Turning the corner and starting down the hill, the inevitability of his situation was on his mind. He had to drink; there was no getting through to that woman. Wednesday (was it Wednesday?) he was out getting a beer in the garage and there she was with two ottomans and an end table having a tribal council with the car. What could a man do in that situation? He broke out of his thoughts when he realized that he was going a little fast.

He went light on the brakes but nothing happened. The sense of being out of control was novel enough to his sober brain to create a little shock. Still, the sober brain had a number of tricks up its sleeve, such as shifting into neutral, etc. Nothing worked. He couldn’t even open the door to jump out of what was an increasingly speeding death trap. He began screaming just as the car stereo cranked itself up so loud he couldn’t hear himself. That song? He hated that song. She loved it.

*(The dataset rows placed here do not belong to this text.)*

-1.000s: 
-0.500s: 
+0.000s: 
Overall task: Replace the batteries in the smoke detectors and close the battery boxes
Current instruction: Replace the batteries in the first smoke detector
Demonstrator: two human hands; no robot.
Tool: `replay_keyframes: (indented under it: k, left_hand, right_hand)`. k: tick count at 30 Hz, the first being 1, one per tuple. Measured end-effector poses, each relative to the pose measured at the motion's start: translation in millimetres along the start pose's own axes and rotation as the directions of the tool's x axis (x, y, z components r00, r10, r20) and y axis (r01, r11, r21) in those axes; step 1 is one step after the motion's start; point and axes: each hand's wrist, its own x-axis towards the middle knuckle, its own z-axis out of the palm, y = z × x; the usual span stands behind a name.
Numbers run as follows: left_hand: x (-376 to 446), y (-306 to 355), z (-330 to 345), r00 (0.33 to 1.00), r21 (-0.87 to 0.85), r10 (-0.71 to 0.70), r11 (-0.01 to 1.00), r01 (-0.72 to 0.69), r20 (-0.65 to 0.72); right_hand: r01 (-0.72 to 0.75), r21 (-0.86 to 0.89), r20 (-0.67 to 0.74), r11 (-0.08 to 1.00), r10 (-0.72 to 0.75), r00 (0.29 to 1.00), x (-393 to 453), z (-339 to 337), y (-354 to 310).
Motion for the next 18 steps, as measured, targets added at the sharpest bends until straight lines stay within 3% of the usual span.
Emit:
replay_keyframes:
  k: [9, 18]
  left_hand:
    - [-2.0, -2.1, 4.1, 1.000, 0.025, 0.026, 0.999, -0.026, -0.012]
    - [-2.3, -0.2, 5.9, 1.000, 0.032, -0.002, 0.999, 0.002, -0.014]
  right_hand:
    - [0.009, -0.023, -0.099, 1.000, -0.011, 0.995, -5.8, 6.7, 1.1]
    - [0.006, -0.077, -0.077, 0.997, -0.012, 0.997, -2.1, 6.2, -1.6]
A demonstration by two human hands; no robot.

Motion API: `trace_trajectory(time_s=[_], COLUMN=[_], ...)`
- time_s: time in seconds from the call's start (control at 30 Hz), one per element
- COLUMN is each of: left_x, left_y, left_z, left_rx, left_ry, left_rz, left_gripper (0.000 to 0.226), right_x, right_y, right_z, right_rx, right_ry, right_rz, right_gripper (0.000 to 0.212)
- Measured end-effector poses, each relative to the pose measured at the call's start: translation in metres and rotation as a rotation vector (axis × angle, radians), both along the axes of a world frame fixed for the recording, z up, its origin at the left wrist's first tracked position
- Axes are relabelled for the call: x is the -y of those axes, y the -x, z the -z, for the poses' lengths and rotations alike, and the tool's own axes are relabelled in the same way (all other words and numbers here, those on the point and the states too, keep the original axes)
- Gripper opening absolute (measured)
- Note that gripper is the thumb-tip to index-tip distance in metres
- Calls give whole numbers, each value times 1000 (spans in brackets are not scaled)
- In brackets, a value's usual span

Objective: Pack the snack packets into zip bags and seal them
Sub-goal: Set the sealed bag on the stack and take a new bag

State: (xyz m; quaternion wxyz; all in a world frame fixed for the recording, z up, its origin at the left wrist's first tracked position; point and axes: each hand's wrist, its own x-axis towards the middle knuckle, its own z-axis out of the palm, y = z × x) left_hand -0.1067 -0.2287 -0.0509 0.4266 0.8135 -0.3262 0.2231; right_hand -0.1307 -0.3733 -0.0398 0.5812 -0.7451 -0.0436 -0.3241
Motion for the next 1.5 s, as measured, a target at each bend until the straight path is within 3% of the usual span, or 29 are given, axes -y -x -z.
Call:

“If he was wearing his seatbelt… it wasn’t that bad of a wreck… I’m sorry” the officer was telling her while she stood there in her pink and frayed bath robe, crying into a handful of Kleenex like it was Oscar season. “The car… it’s not badly damaged.”

“Don’t… I don’t want to junk the car. He loved that car. I want to bring it home and let it recover,” she said through the thick tears and aforementioned Kleenex.

“That’s probably a good idea,” the officer said.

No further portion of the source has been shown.